After Tanner 88 I was in New York and Bob and his wife, Kathryn, would have me over for fun, eclectic dinners. We used to get stoned and play Pictionary and try to figure out what everybody was doing.

He always said he loved Tanner 88 the most. He would talk about it for years after. He always said he had the most fun doing that.

More than anything what I'll miss about him is his talent for being a great host on and off the set. He was always very inclusive. He was offended by people who wouldn't join him in viewing the dailies. That differentiates a collaborator from a director.
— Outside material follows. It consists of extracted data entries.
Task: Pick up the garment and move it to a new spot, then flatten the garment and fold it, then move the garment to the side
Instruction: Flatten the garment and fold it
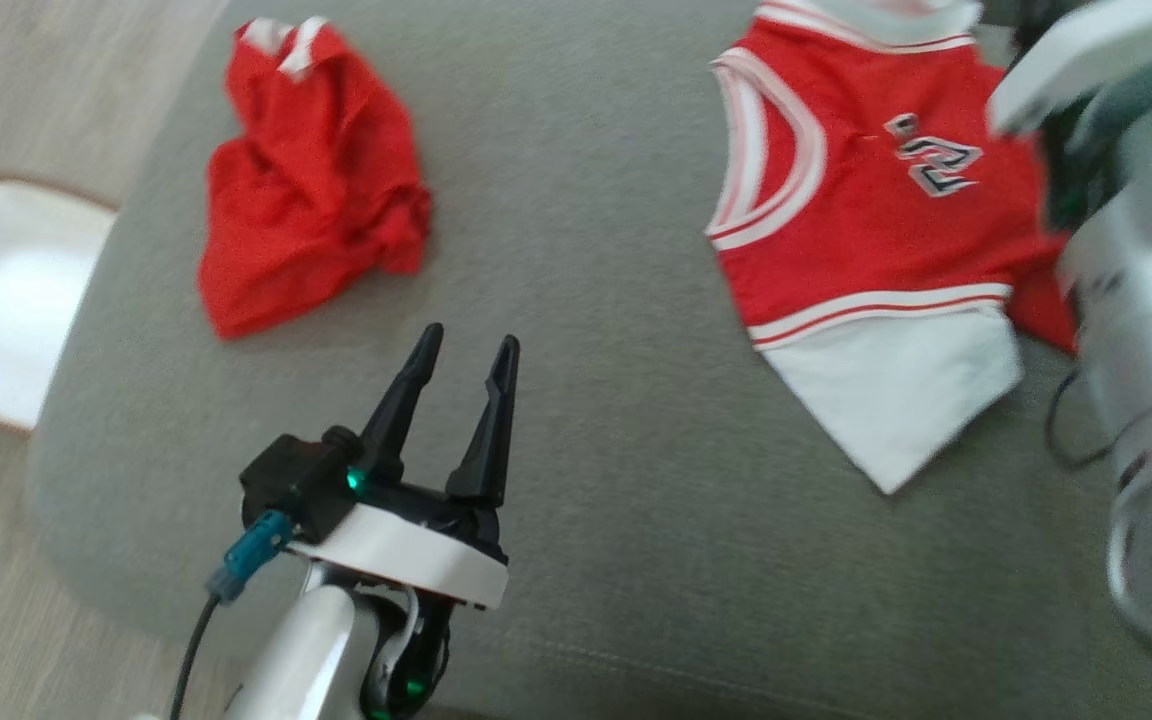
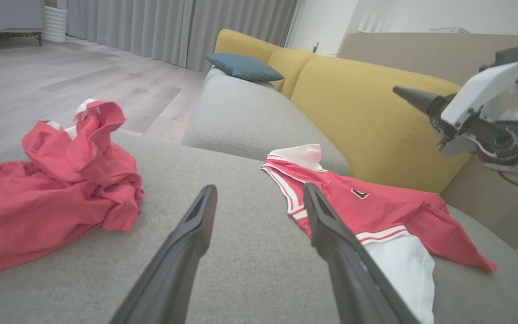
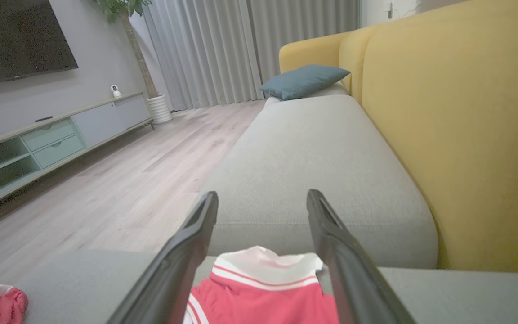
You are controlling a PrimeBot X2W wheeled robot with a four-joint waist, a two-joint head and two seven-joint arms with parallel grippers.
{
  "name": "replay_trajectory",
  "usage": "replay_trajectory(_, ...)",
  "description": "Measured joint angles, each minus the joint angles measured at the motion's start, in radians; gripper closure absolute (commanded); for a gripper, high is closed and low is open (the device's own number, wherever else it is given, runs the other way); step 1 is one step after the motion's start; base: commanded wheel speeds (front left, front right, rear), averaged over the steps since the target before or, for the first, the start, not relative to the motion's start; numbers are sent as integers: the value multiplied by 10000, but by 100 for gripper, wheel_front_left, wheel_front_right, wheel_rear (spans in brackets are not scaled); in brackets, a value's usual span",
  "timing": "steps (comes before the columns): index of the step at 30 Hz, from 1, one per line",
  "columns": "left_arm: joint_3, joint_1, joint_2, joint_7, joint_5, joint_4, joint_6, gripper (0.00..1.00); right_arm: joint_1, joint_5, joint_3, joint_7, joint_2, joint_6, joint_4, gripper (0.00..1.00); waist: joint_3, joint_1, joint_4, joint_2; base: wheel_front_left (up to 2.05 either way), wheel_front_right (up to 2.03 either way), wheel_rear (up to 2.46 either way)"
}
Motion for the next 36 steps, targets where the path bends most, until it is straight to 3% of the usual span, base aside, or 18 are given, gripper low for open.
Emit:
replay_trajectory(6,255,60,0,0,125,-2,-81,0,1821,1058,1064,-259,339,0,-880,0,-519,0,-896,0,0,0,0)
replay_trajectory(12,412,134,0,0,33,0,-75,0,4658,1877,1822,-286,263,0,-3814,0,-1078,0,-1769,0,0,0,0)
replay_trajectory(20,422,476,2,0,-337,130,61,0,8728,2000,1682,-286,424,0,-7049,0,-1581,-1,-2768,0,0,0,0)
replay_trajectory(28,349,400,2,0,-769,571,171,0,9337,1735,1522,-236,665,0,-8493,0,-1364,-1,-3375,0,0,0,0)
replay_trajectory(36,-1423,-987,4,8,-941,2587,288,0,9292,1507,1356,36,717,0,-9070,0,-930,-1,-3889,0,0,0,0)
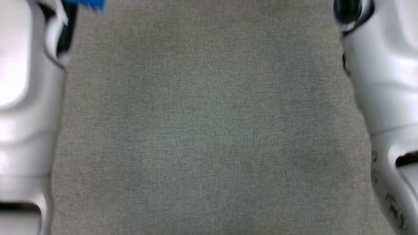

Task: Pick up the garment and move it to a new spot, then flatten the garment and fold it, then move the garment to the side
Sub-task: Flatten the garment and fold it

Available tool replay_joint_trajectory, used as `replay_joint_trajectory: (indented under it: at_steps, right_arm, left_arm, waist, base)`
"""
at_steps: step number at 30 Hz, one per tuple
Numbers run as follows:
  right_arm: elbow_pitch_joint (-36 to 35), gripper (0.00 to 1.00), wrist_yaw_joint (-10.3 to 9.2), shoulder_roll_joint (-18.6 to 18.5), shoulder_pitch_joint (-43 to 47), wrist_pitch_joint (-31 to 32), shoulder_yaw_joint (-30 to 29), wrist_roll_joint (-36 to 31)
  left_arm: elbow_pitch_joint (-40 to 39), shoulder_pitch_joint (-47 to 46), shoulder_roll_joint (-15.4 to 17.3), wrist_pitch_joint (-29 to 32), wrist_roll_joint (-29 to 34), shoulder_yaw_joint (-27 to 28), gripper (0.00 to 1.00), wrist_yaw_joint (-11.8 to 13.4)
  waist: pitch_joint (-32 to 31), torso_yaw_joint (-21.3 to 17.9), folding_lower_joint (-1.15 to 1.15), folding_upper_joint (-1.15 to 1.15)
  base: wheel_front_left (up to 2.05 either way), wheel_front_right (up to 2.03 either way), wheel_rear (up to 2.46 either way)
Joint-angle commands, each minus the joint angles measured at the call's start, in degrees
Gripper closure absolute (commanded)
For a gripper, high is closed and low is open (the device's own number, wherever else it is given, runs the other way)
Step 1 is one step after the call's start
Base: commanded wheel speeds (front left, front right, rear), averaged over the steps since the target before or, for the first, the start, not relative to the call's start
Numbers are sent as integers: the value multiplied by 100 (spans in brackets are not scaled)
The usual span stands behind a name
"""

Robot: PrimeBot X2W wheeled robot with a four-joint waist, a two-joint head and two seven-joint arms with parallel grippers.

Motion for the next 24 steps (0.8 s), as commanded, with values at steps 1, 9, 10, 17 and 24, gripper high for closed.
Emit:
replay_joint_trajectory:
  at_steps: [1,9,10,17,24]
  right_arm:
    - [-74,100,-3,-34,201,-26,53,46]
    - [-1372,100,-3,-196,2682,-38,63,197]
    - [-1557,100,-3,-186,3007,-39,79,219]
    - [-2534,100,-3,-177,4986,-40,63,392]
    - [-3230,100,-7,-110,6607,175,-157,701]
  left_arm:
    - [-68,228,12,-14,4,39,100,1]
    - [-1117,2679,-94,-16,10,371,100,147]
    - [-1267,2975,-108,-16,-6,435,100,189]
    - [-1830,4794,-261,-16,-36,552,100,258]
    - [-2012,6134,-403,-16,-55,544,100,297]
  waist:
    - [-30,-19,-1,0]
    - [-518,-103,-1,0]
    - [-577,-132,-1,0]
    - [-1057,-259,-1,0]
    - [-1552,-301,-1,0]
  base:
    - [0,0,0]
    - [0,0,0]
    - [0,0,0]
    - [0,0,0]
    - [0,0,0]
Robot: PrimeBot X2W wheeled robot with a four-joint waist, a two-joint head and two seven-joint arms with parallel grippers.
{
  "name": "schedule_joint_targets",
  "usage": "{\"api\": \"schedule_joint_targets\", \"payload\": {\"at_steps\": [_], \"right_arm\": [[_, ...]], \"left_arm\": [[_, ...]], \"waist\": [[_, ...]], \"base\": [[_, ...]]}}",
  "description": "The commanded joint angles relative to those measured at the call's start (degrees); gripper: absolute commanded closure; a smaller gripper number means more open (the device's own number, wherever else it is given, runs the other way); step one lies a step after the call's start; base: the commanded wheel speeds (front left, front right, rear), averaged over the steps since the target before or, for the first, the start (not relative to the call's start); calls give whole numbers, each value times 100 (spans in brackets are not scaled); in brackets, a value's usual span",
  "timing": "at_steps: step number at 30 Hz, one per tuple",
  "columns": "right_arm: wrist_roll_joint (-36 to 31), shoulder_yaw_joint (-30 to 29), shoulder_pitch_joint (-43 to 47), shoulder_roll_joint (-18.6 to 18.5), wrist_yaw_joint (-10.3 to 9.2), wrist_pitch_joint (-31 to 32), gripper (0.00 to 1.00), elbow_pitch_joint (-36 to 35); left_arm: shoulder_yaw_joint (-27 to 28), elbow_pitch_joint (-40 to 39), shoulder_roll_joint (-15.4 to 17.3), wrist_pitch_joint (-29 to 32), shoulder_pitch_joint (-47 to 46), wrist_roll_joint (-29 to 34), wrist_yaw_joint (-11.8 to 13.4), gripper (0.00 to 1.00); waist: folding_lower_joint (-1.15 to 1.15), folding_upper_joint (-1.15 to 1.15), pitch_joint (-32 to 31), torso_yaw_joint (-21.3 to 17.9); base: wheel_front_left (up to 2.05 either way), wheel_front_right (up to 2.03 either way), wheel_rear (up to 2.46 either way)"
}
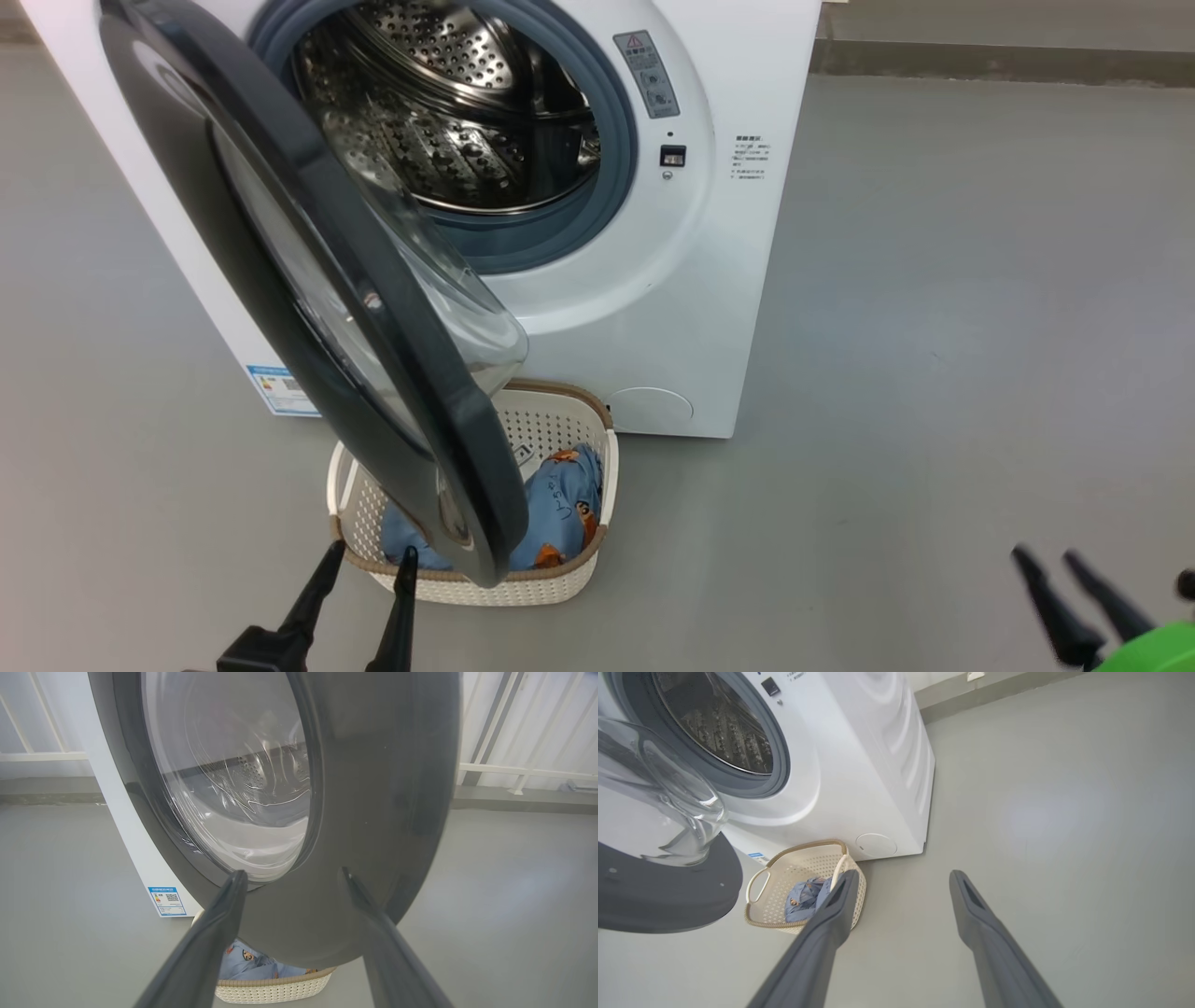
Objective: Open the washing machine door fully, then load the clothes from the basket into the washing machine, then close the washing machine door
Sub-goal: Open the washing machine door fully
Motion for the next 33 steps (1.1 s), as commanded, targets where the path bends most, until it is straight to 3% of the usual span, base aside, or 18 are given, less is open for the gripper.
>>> {"api": "schedule_joint_targets", "payload": {"at_steps": [1,7,12,20,33], "right_arm": [[-415,-395,1,-26,17,-73,0,-124],[-2097,-2230,455,688,17,-75,0,-701],[-3526,-3274,866,1232,17,-76,0,-1421],[-4326,-3729,1180,1561,17,-76,0,-1938],[-4541,-3797,1496,1822,17,-76,0,-1817]], "left_arm": [[207,-112,37,-37,-70,44,-16,0],[179,-138,37,-37,-100,55,-35,0],[129,-212,37,-37,-149,44,-38,0],[82,-290,37,-37,-167,26,-31,0],[127,-222,37,-37,-180,-61,1,0]], "waist": [[0,0,14,-25],[0,0,45,-41],[0,0,63,-12],[0,0,69,24],[0,0,65,13]], "base": [[0,0,0],[0,0,0],[0,0,0],[0,0,0],[0,0,0]]}}
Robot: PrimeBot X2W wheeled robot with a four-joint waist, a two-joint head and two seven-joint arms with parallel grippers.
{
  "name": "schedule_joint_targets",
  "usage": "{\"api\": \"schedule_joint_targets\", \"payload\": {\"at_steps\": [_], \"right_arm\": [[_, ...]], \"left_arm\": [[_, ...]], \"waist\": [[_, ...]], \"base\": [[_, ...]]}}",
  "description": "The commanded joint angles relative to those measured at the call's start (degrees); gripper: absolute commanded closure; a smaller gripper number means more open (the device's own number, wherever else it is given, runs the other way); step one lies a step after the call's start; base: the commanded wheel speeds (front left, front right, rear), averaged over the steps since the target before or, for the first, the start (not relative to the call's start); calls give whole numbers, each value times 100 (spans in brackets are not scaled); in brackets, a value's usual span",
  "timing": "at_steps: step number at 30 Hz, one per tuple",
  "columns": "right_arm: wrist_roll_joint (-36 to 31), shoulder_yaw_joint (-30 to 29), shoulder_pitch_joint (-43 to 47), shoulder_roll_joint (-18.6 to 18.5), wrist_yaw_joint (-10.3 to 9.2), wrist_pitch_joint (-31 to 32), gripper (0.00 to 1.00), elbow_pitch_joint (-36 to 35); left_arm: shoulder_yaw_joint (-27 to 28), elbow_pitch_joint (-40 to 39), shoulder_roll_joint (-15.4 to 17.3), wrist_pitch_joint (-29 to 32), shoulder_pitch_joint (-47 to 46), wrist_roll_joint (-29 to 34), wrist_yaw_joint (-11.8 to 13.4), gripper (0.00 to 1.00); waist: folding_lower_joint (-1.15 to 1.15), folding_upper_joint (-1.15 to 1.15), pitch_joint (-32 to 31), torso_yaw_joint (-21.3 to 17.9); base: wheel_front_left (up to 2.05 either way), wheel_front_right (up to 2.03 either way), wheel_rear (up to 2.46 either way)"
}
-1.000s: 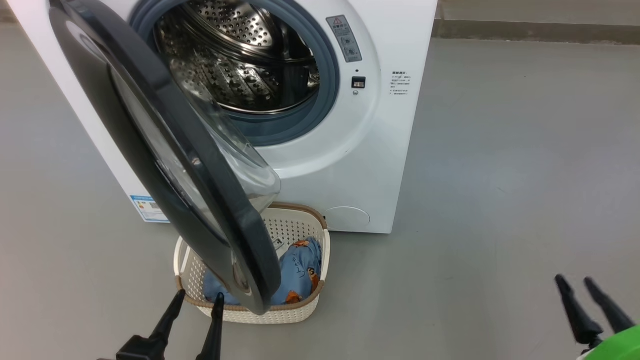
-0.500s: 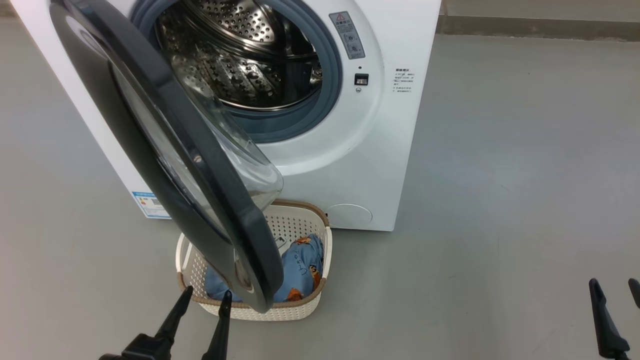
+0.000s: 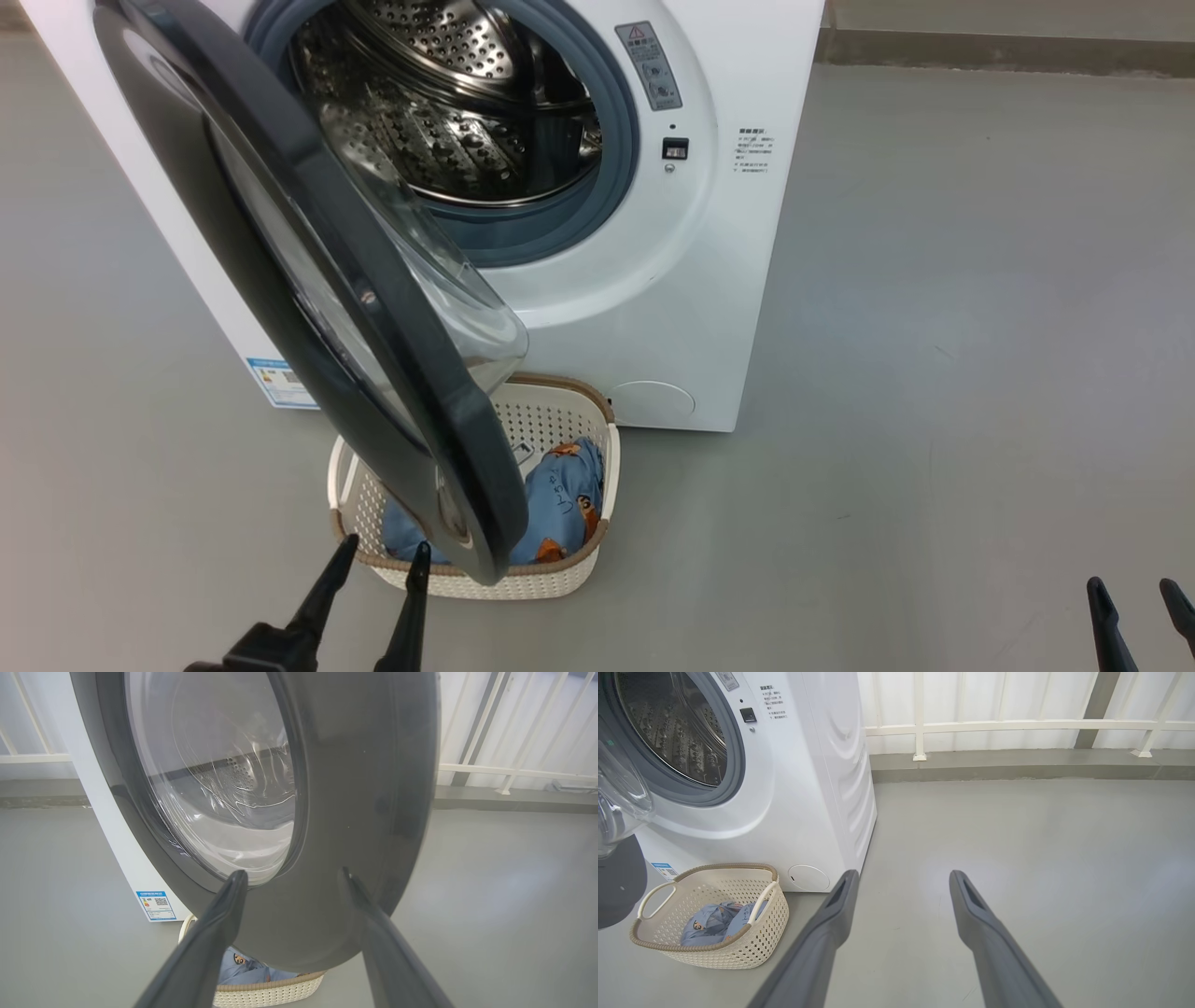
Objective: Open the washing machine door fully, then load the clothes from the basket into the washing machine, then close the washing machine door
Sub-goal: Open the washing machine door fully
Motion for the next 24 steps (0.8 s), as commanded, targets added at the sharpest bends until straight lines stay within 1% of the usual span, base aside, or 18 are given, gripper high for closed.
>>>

I remember we were watching the dailies for Cookie's Fortune and he turned to me and said, "Oh, I get it, I see where we're going here." In some odd way he didn't have a preconceived notion. He just loathed plot. But if it was deeply ingrained in the story he could put the Bob chaos around it and it would work.

You just never knew when you were on camera on an Altman set, and you wouldn't know when the scene ended. You would be sort of afraid, like in life, but he was always winking at the incompetence of life.

For the most part there is only corporate film-making now. With Altman, you were on the set and you were there for the run of the film. You weren't paid anything but you were part of the film. You really were making something together, you were collaborating. It was kind of like going to Altman Camp.

Everyone would roll in and say: "What are we doing? I don't know but Bob's got a lot of booze." There was always a cocktail party at the end of the day.

You definitely felt he was the last of the big directors who lived these larger-than-life existences. It was Bob and Kathryn, it was the one-two punch. The two of them made you feel like you were at a great party, where you thought the party was for you.

In Bob's office there's a picture of Bill Clinton and Kathryn, Hillary and Bob at some dinner party. And Bob has taken the hand of Clinton and superimposed it underneath Kathryn so it looks like he's cupping her breast. That to me was always what he was about.

He's an experience that everyone's going to miss. I wish I'd known him longer.